What did Mao’s China have to do with the music of youth revolt in the 1960s? And how did the mambo, the Beatles, and Bob Dylan sound on the front lines of the Cold War in Asia? In Circuit Listening, Andrew F. Jones listens in on the 1960s beyond the West, and suggests how transistor technology, decolonization, and the Green Revolution transformed the sound of music around the globe.

Focusing on the introduction of the transistor in revolutionary China and its Cold War counterpart in Taiwan, Circuit Listening reveals the hidden parallels between music as seemingly disparate as rock and roll and Maoist anthems. It offers groundbreaking studies of Mandarin diva Grace Chang and the Taiwanese folk troubadour Chen Da, examines how revolutionary aphorisms from the Little Red Book parallel the Beatles’ “Revolution,” uncovers how U.S. military installations came to serve as a conduit for the dissemination of Anglophone pop music into East Asia, and shows how consumer electronics helped the pop idol Teresa Teng bring the Maoist era to a close, remaking the contemporary Chinese soundscape forever.

Circuit Listening provides a multifaceted history of Chinese-language popular music and media at midcentury. It profiles a number of the most famous and best loved Chinese singers and cinematic icons, and places those figures in a larger geopolitical and technological context.  Circuit Listening’s original research and far-reaching ideas make for an unprecedented look at the role Chinese music played in the ’60s pop musical revolution.

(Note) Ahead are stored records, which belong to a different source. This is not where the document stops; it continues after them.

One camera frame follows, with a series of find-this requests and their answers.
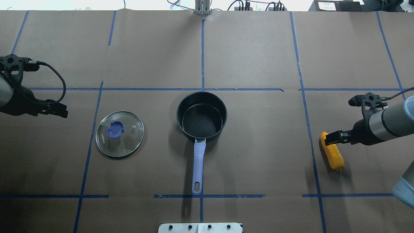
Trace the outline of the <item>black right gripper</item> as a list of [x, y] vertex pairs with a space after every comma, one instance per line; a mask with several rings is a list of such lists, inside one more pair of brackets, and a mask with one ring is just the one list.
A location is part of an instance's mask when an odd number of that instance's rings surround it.
[[369, 128], [369, 124], [364, 119], [357, 121], [352, 130], [349, 131], [335, 131], [325, 135], [325, 145], [330, 146], [334, 144], [346, 144], [351, 145], [363, 144], [371, 146], [384, 142], [374, 135]]

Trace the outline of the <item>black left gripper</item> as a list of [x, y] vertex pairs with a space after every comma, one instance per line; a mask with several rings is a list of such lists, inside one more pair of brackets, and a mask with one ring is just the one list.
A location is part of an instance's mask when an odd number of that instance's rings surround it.
[[9, 83], [0, 79], [0, 112], [12, 116], [21, 115], [54, 115], [62, 118], [68, 117], [67, 106], [61, 103], [52, 103], [39, 106], [26, 99], [18, 91], [15, 91]]

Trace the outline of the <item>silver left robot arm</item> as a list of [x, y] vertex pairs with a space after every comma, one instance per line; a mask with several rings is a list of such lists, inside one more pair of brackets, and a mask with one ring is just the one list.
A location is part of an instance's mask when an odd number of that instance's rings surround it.
[[37, 99], [25, 86], [13, 88], [5, 78], [1, 78], [1, 113], [11, 116], [21, 115], [55, 115], [62, 118], [68, 117], [67, 106], [59, 100]]

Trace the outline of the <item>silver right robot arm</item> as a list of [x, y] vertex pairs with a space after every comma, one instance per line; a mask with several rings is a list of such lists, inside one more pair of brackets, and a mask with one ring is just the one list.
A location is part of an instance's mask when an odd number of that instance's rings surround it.
[[343, 158], [337, 149], [339, 143], [371, 146], [413, 134], [413, 97], [393, 106], [387, 105], [388, 100], [388, 97], [367, 93], [348, 101], [350, 106], [361, 108], [363, 118], [349, 131], [321, 134], [320, 142], [331, 169], [340, 171], [343, 168]]

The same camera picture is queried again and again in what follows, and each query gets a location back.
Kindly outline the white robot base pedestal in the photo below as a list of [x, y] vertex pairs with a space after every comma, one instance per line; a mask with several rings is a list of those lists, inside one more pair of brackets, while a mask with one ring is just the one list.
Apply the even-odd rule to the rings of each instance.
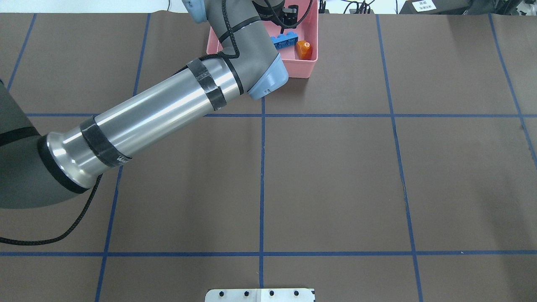
[[314, 289], [257, 288], [257, 289], [213, 289], [209, 290], [206, 302], [315, 302]]

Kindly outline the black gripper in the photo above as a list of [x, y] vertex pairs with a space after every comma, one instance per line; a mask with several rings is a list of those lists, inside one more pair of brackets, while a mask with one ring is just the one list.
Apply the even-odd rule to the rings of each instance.
[[257, 0], [256, 11], [262, 21], [280, 26], [280, 34], [286, 29], [295, 29], [298, 23], [298, 5], [288, 5], [285, 0]]

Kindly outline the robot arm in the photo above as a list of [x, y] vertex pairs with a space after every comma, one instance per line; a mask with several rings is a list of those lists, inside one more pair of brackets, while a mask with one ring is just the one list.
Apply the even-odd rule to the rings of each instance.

Andrew F. Jones, professor and Louis B. Agassiz Chair in Chinese at the University of California, Berkeley, teaches modern Chinese literature and media culture. He is author of Like a Knife: Ideology and Genre in Contemporary Chinese Popular Music, Yellow Music: Media Culture and Colonial Modernity in the Chinese Jazz Age, and Developmental Fairy Tales: Evolutionary Thinking and Modern Chinese Culture. He has also translated two books of fiction by Yu Hua, and a volume of literary essays by Eileen Chang.